Similarly, Cynthia Schaufler of central Oregon contacted Peaceful Presence about a friend with terminal cancer. “My friend asked me when she should call the hospice and I didn’t have the funds, resources, or contacts to help her.” Doulas from the group began to visit a friend twice a week. The visits included reiki, art therapy, and a conversation with a priest. They organized hospice care for her and talked to her family about what to expect.

No typical cases

  • You may hear end-of-life doulas referred to as soul midwife, end-of-life coach, death midwife, transition guide, or death doula. Unlike a hospice, Medicare does not cover the cost of a doula.
  • Private insurers also do not reimburse doulas. But some doulas provide volunteer services through a hospice or non-profit organization.
  • Doulas may charge an hourly rate of $45 to $100, or on a sliding scale. Or you may be assigned a flat fee of $500 to $5,000. The cost will vary depending on the number of visits, location, overnight doula stays, or other service requests.

Like a doula at birth,

A doula at the end of life tailors services for each client. In addition to making wills and advance directives, they encourage the dying to reflect on their lives. Is there a relationship they want to restore? Is there anything they need to say or do before they leave? Who do they want to see again before they die? There is no such thing as a typical doula. “It’s everywhere,” says Rush, a former hospice nurse, and midwife. According to her, it is like an old tradition when a neighbor, friend, or aunt comes to the rescue.

Doula visits can be daily, weekly, or span several years. They can help with letter writing, laundry, funeral planning, or creating an inheritance. A legacy project might include photo captions, creating scrapbooks, or organizing recipes to pass on to the family. One of Johnson’s patients had an extensive record collection. She helped him write meaningful stories about his life that fit with every album. She hung the stories in his room for visitors to read and discuss with him.

There is someone to talk and cry with

Sometimes the family needs more practical or emotional support than the person who is dying, especially if that person is unconscious or unconscious. Joanna Harmon of Finksburg, MD, described her doula as an “outstanding advocate” who helped her through the stress and emotional strain of her father’s death in 2019. their clients since 2010.
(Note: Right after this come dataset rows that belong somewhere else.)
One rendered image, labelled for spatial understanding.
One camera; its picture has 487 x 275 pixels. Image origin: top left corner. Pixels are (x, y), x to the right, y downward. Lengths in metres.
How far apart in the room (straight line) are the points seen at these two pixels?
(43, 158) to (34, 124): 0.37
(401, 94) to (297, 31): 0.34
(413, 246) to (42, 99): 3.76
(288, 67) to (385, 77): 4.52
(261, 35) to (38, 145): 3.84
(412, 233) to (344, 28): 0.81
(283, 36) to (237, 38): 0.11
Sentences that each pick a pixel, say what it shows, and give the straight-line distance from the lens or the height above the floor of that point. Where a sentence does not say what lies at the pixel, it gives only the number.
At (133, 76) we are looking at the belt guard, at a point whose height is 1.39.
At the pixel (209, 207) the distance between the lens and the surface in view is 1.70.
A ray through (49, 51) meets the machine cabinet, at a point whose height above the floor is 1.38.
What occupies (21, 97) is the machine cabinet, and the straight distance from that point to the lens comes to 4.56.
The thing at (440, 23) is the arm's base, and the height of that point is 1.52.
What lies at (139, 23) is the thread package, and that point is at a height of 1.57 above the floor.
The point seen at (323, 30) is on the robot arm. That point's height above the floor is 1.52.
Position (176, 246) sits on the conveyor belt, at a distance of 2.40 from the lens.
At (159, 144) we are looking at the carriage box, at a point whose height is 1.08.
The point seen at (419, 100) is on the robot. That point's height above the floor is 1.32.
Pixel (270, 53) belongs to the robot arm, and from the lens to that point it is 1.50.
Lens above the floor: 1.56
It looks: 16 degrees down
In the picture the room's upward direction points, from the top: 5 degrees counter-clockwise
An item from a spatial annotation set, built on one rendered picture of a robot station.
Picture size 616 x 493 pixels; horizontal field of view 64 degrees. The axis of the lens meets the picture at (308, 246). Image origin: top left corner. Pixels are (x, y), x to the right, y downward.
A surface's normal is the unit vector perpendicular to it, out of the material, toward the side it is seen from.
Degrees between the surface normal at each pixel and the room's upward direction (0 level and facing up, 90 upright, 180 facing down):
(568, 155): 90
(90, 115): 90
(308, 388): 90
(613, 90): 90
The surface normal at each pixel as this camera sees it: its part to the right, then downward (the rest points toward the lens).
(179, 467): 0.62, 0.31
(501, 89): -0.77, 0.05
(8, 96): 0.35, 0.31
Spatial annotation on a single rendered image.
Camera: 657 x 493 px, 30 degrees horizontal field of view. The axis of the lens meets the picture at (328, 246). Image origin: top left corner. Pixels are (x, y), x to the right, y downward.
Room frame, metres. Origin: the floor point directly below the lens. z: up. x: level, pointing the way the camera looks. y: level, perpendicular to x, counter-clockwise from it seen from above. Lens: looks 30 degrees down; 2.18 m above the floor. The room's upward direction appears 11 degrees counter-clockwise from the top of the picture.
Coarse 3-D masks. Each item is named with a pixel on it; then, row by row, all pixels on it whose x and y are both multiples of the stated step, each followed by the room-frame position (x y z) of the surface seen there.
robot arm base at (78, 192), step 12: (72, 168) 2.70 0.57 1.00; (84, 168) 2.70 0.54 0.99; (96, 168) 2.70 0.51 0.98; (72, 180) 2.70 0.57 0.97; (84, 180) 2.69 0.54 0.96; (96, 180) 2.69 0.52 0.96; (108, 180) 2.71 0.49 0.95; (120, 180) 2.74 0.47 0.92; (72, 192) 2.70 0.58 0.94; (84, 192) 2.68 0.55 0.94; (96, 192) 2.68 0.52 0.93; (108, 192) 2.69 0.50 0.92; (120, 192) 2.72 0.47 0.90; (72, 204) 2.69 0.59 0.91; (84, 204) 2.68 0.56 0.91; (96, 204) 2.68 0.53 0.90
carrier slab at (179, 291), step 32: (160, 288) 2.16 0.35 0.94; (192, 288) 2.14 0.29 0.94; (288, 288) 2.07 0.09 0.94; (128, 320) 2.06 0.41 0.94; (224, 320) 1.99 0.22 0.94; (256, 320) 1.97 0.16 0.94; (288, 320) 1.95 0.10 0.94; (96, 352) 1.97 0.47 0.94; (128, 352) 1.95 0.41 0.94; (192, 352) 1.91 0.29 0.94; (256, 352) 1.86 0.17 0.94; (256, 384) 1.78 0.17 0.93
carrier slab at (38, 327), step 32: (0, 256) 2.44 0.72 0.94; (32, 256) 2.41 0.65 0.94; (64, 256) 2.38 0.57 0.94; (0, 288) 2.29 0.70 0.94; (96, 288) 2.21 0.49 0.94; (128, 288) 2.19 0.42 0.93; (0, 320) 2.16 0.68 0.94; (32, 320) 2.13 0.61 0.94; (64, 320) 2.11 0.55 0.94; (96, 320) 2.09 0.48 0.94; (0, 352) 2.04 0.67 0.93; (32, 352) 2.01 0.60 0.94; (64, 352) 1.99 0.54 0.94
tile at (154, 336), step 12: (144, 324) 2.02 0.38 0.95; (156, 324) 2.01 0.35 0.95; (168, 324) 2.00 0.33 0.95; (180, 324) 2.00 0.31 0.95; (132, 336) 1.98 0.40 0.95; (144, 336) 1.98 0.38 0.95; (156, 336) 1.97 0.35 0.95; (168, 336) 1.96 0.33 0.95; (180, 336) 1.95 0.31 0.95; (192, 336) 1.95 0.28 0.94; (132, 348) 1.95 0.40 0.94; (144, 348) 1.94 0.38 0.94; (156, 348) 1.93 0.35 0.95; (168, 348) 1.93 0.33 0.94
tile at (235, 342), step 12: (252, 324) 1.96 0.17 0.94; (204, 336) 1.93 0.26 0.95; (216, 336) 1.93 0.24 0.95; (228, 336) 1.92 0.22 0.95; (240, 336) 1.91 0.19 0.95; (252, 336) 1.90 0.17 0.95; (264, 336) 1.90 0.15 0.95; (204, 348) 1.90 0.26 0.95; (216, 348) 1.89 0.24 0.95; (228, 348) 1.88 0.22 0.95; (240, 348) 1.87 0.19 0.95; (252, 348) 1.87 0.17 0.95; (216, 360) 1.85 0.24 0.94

“She sat with my father for 3 hours and held his hand so that I could leave the room.” The doula also helped her take her mind off the “inevitable” by asking her about growing up with her father. “She was someone you could talk to, cry with, get all those thoughts out of your head,” says Harmon. Schauffler says her friend’s doula gave up everything to be around her friend’s last hours and kept in touch with her husband after that. “It made a huge difference,” she says.

Where to find a doula

To find a doula at the end of life, contact local hospices who can work with volunteer doulas. Or start with the National End of Life Doula Alliance State Guide to Doulas.

These end-of-life doula training programs can also connect you with people who have completed their coursework:

  • International Doula Association at the End of Life
  • International Institute of Duladaws
  • University of Vermont Larner Medical College
  • Lifespan Doula Association

If you choose a doula

Ask potential doulas about their training, experience, and pay, as well as their availability and support, advises Rush, who also teaches doulas as the owner of The Dying Year. Also, see if they offer the services you need. Massage therapy? Meditation? Cooking? You can hire a doula at the end of life who has completed training courses and is certified. But the practice does not require a license or certificate. “There is no generally recognized local, state, or federal agency, regulatory, or accrediting body that is responsible for or provides end-of-life doula monitoring,” states the National End-of-Life Doula Alliance website. “More and more organizations are offering certification, but it’s voluntary.”

Get references and also consider if they have experience but no official credentials. “A person can have a lot of experience and lack of certification, so don’t rule it out,” Rush says.